The line containing "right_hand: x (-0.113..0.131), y" marks the end: output every line of the data up to it, and that line too, exactly as written.

--- Dataset section Enclosed Below ---

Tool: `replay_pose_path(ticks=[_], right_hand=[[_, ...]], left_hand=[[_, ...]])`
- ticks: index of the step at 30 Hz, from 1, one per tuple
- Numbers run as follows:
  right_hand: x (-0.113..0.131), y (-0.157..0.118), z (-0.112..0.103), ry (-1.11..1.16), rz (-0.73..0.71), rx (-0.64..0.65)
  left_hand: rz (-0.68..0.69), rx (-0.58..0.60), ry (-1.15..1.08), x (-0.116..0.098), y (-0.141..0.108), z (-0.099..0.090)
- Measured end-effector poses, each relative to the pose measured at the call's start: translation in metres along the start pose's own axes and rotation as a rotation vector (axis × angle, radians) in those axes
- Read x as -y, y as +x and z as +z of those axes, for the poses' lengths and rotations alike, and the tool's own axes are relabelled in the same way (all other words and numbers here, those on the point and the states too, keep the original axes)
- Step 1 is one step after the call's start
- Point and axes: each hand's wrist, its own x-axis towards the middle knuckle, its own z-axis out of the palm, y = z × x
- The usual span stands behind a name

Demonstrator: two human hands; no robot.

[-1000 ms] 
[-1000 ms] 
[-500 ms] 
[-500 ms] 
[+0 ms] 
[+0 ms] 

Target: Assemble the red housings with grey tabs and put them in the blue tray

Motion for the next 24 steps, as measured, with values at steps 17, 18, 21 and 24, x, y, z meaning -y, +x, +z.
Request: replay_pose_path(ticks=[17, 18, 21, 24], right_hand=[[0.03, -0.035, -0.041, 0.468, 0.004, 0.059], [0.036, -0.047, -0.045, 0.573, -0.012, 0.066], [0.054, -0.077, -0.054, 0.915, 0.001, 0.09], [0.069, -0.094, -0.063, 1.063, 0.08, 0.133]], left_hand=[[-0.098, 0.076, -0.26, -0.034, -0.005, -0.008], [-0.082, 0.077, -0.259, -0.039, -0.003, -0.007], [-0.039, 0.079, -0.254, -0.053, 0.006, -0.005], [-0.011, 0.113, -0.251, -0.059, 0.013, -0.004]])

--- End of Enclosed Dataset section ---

* **Exercise output**:
Tool: `replay_pose_path(ticks=[_], right_hand=[[_, ...]], left_hand=[[_, ...]])`
- ticks: index of the step at 30 Hz, from 1, one per tuple
- Numbers run as follows:
  right_hand: x (-0.113..0.131), y (-0.157..0.118), z (-0.112..0.103), ry (-1.11..1.16), rz (-0.73..0.71), rx (-0.64..0.65)

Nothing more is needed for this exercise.